> **Work required**
Go through the records below and return each line that has "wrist" in it.

> **Stored data**

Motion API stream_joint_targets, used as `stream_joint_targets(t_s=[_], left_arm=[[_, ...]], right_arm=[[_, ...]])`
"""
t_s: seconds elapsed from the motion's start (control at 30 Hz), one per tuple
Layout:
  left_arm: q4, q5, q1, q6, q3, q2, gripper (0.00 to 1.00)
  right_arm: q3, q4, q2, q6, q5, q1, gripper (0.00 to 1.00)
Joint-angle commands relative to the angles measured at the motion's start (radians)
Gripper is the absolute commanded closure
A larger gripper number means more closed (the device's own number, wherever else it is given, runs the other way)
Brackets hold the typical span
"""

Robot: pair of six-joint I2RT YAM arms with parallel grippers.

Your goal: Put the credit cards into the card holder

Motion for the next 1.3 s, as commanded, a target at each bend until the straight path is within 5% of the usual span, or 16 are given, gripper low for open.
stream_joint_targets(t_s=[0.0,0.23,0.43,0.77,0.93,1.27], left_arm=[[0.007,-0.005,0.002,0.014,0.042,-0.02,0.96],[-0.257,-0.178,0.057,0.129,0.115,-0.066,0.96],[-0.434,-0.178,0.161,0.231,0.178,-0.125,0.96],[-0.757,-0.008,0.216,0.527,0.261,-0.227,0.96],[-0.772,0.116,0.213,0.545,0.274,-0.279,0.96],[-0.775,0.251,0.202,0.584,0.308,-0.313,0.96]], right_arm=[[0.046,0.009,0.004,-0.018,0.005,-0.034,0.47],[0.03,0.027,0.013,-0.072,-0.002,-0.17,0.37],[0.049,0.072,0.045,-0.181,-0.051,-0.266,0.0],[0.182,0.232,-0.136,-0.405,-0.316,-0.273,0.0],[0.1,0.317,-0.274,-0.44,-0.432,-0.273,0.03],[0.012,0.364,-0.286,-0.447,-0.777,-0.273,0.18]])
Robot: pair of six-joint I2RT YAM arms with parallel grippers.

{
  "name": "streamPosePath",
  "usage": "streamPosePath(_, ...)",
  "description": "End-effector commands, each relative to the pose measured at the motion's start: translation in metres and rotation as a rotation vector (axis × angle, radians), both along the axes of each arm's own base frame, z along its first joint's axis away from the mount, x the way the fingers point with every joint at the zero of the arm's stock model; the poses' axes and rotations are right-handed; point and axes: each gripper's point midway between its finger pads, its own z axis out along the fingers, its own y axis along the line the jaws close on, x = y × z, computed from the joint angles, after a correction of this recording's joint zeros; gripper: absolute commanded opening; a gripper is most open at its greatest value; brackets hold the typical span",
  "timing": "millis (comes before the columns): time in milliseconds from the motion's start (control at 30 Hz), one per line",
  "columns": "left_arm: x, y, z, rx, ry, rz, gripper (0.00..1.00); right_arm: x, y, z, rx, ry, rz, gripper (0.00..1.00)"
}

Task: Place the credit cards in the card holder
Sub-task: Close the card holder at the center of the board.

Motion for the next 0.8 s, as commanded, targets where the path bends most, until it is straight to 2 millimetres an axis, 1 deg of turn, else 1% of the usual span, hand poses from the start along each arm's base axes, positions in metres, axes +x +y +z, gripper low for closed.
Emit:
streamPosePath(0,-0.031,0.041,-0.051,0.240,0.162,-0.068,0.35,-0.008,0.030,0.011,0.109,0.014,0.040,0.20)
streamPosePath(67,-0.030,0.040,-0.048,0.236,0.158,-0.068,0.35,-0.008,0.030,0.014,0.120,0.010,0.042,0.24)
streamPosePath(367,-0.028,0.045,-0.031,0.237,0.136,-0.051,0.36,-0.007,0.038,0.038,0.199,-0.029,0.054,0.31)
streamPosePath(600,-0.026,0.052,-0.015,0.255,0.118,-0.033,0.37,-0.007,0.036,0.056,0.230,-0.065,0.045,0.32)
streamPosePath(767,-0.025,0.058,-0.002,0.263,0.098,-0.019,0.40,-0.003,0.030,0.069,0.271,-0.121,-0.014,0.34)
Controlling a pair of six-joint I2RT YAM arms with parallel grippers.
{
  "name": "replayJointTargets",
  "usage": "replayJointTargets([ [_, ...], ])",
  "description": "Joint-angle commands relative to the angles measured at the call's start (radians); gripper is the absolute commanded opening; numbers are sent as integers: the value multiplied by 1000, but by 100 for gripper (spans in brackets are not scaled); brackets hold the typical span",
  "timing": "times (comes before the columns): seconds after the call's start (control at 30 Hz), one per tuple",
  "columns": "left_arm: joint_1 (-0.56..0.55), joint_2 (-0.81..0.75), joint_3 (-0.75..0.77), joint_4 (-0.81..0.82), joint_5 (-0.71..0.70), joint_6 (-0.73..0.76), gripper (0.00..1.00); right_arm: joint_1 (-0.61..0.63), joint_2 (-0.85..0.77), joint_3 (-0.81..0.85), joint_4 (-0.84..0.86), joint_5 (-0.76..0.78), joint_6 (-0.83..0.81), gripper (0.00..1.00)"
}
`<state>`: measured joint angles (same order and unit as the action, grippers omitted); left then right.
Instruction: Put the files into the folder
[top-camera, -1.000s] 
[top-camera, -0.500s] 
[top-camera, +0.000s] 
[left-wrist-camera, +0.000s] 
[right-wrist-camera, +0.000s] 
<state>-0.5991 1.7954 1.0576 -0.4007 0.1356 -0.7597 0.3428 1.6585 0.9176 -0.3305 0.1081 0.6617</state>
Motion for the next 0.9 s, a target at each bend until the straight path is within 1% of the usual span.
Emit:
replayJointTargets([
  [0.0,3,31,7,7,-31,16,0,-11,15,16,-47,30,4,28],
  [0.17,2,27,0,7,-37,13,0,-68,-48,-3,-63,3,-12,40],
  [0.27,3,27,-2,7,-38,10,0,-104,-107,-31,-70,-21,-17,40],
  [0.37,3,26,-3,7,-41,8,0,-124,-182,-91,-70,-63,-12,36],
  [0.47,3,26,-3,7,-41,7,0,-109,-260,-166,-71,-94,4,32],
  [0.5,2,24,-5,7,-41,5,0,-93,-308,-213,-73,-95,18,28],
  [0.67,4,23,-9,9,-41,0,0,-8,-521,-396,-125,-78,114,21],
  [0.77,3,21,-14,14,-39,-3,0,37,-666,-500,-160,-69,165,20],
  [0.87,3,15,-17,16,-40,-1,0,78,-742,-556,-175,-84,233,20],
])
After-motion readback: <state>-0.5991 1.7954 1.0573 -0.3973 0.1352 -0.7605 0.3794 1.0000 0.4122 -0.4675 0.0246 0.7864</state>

> **Task result**
[left-wrist-camera, +0.000s] 
[right-wrist-camera, +0.000s] 

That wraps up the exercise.